◆ Problem to work on ◆
Return every line of the records below verbatim, with no pictures in the copy.

Stored data entries
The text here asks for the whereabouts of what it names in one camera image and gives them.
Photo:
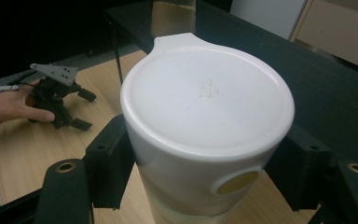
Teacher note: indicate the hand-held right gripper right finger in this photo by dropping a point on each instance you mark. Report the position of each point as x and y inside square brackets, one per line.
[304, 168]

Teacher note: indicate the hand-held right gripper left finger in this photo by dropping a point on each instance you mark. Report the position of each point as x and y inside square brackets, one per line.
[108, 161]

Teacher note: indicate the black shelf with metal legs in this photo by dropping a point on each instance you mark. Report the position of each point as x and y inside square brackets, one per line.
[323, 93]

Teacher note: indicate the seasoning jar with spouted lid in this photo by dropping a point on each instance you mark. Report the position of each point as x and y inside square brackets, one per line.
[205, 109]

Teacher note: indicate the black curtain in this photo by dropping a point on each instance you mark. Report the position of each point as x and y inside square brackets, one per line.
[28, 31]

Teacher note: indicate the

◆ Written answer ◆
The text here asks for the whereabouts of what it names in one camera image and gives them.
Photo:
Teacher note: indicate the hand-held right gripper right finger in this photo by dropping a point on each instance you mark. Report the position of each point as x and y inside square brackets, one per line.
[304, 168]

Teacher note: indicate the hand-held right gripper left finger in this photo by dropping a point on each instance you mark. Report the position of each point as x and y inside square brackets, one per line.
[108, 161]

Teacher note: indicate the black shelf with metal legs in this photo by dropping a point on each instance you mark. Report the position of each point as x and y inside square brackets, one per line.
[323, 93]

Teacher note: indicate the seasoning jar with spouted lid in this photo by dropping a point on each instance you mark. Report the position of each point as x and y inside square brackets, one per line.
[205, 109]

Teacher note: indicate the black curtain in this photo by dropping a point on each instance you mark. Report the position of each point as x and y inside square brackets, one per line.
[28, 31]

Teacher note: indicate the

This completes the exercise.